While a community college can be “friendlier” in terms of costs, time and resources, the road for these students is still nearly impossible. The author, Nicole Lynn Lewis, chronicles her experience as a single mother, while attending school at the College of William and Mary. Now the CEO of Generation Hope, Lewis has become a tireless advocate for student parents who are struggling to get ahead.
Not surprisingly, Lewis promotes the improvement of access to on-campus childcare – one of the biggest challenges student parents face. According to Lewis, student parents borrow more than one-third more than non-parent students do. They’re also 10 times less likely to finish a degree within five years. And most student parents start (or end) at a community college because they can better balance work and school there.
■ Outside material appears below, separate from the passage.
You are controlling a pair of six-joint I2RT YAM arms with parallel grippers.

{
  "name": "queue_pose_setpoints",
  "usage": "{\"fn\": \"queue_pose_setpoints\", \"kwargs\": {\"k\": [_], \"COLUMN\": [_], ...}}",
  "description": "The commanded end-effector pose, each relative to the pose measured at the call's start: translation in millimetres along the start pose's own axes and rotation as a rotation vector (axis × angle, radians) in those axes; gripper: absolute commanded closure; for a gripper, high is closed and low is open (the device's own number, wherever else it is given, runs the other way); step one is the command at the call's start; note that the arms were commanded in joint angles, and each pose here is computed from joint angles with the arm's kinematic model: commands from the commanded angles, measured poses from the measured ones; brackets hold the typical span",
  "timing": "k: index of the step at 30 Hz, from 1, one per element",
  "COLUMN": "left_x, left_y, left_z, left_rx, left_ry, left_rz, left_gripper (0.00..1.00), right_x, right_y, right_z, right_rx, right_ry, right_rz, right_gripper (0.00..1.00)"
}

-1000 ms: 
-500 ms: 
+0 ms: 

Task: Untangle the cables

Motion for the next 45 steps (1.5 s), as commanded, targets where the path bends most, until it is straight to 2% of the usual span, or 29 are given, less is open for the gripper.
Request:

Access to affordable on-campus childcare is an essential support for these student-parents. Closing the WCC Children’s Center only makes studying or completing a program that much more difficult for these students on WCC’s campus. It also calls into question the WCC Trustees’ understanding and support of the community college mission.
Getting distracted from the community college mission
Clearly, the decision to close the Children’s Center was left to administrators who neither know or care how difficult drop-in child care is to find. They don’t mind taking care of one problem (WTMC) by creating another. And the ultimate solution to a problem is simply to throw money at it to make it all go away.
And for what? To close the main entrance to the campus? To make WCC’s Huron River Drive frontage more amenable to commercialization? The voters of Washtenaw County agreed to fund a community college and all that entails. We did not agree to fund ventures unrelated to the community college mission, like the Health and Fitness Center, a “convention center,” a hotel, or retail spaces in the campus parking lots. And we did not agree to forfeit WCC’s long-term access to this space for any reason.
Providing on-campus childcare for students is directly related to the community college mission. Building a hotel is not. Building and renting retail space on campus is not. Attempting to maintain a health club for non-students is not. Turning the campus upside-down in the summer for trade union training programs is not. Especially when the financial benefit to WCC of doing any of these things amounts to little more than spare change.
WCC has a serious mission – educating people in Washtenaw County – which is badly needed. Supporting people (including student parents) who are trying to improve their economic standing is part of that mission. Spending money and time on anything else detracts from the mission the voters established for WCC.
How and why have the Trustees become so lost on WCC’s mission that they eagerly sign off on this crap? It is time to hold them accountable for dissipating the County’s educational resources.